Exercise:
Of the lines below, copy those that hold the word "requests".

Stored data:
-*-

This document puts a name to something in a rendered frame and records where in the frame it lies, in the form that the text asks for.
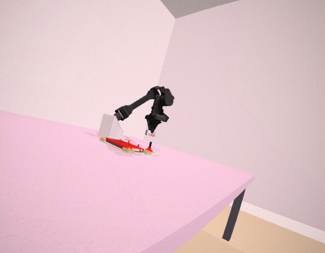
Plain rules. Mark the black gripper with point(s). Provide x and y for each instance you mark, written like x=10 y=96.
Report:
x=155 y=117

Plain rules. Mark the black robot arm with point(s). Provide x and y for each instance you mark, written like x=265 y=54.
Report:
x=165 y=99

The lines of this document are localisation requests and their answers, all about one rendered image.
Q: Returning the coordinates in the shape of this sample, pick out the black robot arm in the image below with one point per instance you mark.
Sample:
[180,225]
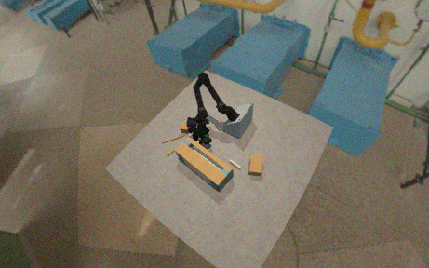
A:
[200,120]

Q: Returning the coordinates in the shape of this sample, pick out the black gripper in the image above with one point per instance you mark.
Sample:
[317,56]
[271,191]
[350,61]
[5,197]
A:
[199,133]

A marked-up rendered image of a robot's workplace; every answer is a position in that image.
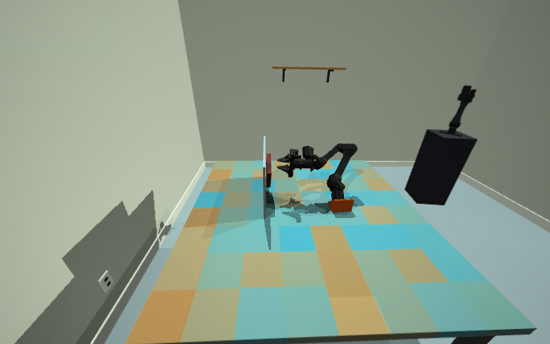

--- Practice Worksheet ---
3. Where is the dark red wooden picture frame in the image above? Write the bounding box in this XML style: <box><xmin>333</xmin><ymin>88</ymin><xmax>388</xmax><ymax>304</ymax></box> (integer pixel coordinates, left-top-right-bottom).
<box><xmin>265</xmin><ymin>154</ymin><xmax>272</xmax><ymax>188</ymax></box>

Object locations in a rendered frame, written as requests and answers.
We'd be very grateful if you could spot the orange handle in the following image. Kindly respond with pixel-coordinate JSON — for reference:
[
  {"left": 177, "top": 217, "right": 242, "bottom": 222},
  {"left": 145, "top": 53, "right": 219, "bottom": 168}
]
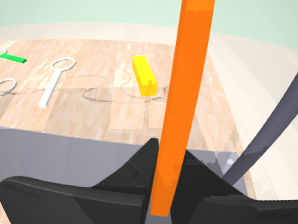
[{"left": 150, "top": 0, "right": 216, "bottom": 217}]

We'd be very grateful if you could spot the green-handled loop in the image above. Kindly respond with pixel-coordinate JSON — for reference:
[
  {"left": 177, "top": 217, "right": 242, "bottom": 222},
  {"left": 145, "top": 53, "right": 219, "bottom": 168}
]
[{"left": 0, "top": 48, "right": 27, "bottom": 64}]

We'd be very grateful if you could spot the yellow rectangular block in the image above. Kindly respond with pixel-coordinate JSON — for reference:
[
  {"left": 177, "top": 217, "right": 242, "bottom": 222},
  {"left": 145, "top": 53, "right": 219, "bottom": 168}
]
[{"left": 132, "top": 55, "right": 157, "bottom": 96}]

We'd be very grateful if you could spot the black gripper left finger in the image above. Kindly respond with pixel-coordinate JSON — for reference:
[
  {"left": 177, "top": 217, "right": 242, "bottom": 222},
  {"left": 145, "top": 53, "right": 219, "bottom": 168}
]
[{"left": 0, "top": 137, "right": 160, "bottom": 224}]

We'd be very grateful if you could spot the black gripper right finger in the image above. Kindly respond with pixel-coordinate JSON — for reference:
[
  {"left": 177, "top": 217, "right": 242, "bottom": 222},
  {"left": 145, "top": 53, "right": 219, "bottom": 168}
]
[{"left": 170, "top": 149, "right": 298, "bottom": 224}]

-*-

Response below:
The lines of this document are localisation requests and their answers, all about one rendered image.
Object locations in a rendered frame, written as requests and answers.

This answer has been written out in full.